— Папа, ты идешь?
Рут вернулась верхом на Комраде, беспокоясь как об отце, так, конечно же, и о Твенах, а точнее о Джоссе, у которого в этот момент что-то не ладилось с упряжкой. Нед, несколько стыдясь своей слабости, помог ему. Когда повозка Твенов тронулась с места, вокруг не осталось никого — ни людей, ни скота, — кроме кошек, кур и гусей. Вдали, ныряя по ухабам вьющейся сквозь песчаную пустошь тропы, тристанцы совершали свой исход. Маленькие группы островитян пешком, верхом на коровах, сидя на своих скрипучих повозках двигались к крохотным картофельным полям, лежащим в трех километрах от колонии, между потоками Уэш и Биг Сэнди. Некоторые уже перешли брод. Эта сцена, чья колоритность подчеркивалась овчинными тулупами мужчин, ревом скота, который с хриплыми возгласами гнали перед собой молодые люди, казалось, происходит даже не сто пятьдесят, а тысячу пятьсот лет назад, во времена великого переселения народов.
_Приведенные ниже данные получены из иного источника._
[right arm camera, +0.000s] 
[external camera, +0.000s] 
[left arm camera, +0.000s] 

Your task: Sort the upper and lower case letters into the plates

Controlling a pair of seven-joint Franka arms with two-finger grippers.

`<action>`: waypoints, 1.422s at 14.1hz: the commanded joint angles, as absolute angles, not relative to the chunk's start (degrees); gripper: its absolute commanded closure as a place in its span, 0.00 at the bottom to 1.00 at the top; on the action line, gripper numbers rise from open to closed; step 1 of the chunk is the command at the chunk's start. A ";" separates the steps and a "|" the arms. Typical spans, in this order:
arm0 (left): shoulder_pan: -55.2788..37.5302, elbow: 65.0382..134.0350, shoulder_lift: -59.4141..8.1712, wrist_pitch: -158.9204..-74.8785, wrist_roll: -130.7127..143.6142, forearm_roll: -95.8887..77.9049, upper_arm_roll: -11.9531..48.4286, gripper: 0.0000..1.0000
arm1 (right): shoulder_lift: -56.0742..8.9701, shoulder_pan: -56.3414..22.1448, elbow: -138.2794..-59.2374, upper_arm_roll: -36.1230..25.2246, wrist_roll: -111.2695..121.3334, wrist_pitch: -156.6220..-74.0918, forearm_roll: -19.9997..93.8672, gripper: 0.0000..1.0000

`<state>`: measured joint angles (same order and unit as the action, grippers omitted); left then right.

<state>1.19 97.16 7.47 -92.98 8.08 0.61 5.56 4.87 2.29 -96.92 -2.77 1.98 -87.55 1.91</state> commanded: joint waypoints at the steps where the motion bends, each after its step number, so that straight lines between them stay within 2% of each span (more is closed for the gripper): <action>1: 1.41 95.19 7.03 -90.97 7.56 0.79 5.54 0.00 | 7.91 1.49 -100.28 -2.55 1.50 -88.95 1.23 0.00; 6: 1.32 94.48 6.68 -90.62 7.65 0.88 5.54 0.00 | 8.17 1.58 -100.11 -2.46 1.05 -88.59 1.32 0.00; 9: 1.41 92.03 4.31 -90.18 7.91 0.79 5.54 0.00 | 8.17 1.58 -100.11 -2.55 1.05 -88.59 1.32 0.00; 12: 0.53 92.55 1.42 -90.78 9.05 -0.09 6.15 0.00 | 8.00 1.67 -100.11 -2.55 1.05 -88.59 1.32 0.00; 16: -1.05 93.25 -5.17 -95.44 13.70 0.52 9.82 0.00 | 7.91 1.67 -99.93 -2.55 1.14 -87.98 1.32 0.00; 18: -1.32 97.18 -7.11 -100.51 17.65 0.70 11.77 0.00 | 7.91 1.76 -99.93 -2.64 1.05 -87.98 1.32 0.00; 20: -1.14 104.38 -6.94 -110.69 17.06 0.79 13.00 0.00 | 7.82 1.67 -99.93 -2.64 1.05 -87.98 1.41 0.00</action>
А точно установить эпоху этой сцены можно было лишь благодаря счастливому присутствию траулера «Тристания», который, получив срочный вызов с острова, полным ходом возвращался к берегу и зажег все свои огни для того, чтобы беглецы заметили его и приободрились.
С момента, когда траулер встал на якорь в миле от берега, Тэд Лэш не отрывал глаз от бинокля. Он с полуюта наблюдал все: рост этой, пока еще каменистой, опухоли, что непрерывно разбухала, нависая над колонией; затем исход и скопление островитян на этих странных картофельных полях, которые делают похожими на морские солеварни перегородки, защищающие урожай от ветров, могущих погубить его за одну ночь. Он злился, что у него всего одна, рассчитанная только на его экипаж шлюпка в 167 футов длиной, которая не сможет среди ночи перевезти на «Тристанию» всех островитян, даже если она будет вынуждена сделать несколько рейсов: ветер далеко не пустячный и лишь днем у шлюпки есть шансы миновать Харди, эти подводные скалы у западного побережья. Охваченный тревогой, он ждал до полуночи, радуясь, что неделю назад оставил администратору портативный передатчик. Но от Дона он не принял больше никаких известий, кроме последней радиограммы:
— Алло, Тэд? Мы устраиваемся на ночлег. Стариков и больных я разместил в двух флотских палатках, каким-то чудом оказавшихся здесь. Женщины и дети набились под навесы. Мужчинам придется довольствоваться канавами. Наше счастье, что дождя нет. Как там наш «подмастерье дьявола»?
— Не знаю, видимости совсем нет! — пробормотал в ответ Лэш.
— Ну ладно, я ложусь… Надо хоть сделать вид, что спишь.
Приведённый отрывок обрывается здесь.